I see a lot of the sickness which has corrupted the hearts of his former students, when at the same time the entire reason they are there is because of his teaching them. Humility is not something you can associate with age, it is something we can associate with experience. I have met an 8 year old who I found to be enlightened than the mystic of 74 years who sat next to him, and was his student. The boy thanked ME for giving him the time of day to listen to what he had to say. And his words changed my life, at least in regards to buddhism and Zen. I am certain he thanks everyone in this fashion. I have masters in the arts who could learn perspective and attitude from someone who is now 11.

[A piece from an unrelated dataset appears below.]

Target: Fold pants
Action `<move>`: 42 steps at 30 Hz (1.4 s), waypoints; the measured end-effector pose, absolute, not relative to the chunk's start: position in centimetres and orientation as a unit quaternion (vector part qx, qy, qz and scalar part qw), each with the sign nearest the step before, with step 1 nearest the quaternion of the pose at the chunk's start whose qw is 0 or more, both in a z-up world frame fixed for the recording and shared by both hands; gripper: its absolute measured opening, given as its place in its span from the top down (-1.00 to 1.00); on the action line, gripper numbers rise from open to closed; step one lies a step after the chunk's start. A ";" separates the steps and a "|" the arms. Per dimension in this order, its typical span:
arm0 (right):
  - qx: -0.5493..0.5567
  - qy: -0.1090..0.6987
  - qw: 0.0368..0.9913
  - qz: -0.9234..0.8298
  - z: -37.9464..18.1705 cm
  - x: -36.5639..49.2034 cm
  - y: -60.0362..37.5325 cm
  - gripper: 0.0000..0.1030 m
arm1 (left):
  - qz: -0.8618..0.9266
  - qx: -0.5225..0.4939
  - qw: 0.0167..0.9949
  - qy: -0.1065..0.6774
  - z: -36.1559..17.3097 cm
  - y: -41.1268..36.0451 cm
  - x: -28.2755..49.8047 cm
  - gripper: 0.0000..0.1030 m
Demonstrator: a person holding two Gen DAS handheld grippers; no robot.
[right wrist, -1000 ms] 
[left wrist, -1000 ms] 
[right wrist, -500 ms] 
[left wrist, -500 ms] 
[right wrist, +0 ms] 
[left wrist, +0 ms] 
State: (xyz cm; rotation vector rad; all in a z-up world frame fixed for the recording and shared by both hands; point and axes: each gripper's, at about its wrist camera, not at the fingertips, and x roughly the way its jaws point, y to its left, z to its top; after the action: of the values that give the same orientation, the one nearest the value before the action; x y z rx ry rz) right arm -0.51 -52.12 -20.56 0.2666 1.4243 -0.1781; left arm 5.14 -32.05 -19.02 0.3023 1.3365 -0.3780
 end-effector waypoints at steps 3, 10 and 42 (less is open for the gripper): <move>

I hope others can make that step- to ask to learn from a child, as an adult, when there is actually learning to be done. I made my father proud in asking a young, but experienced girl to teach me kendo when first beginning. To me, asking those who know is not a matter of height or age. They know, and it is apparent to anyone else who does, when they do. But words are never enough in martial arts. Never.
I'm thinking he needs medical attention....
This coming from the individual who in their signature remarks that heroes are born when cornered, makes me strongly rethink considering their words.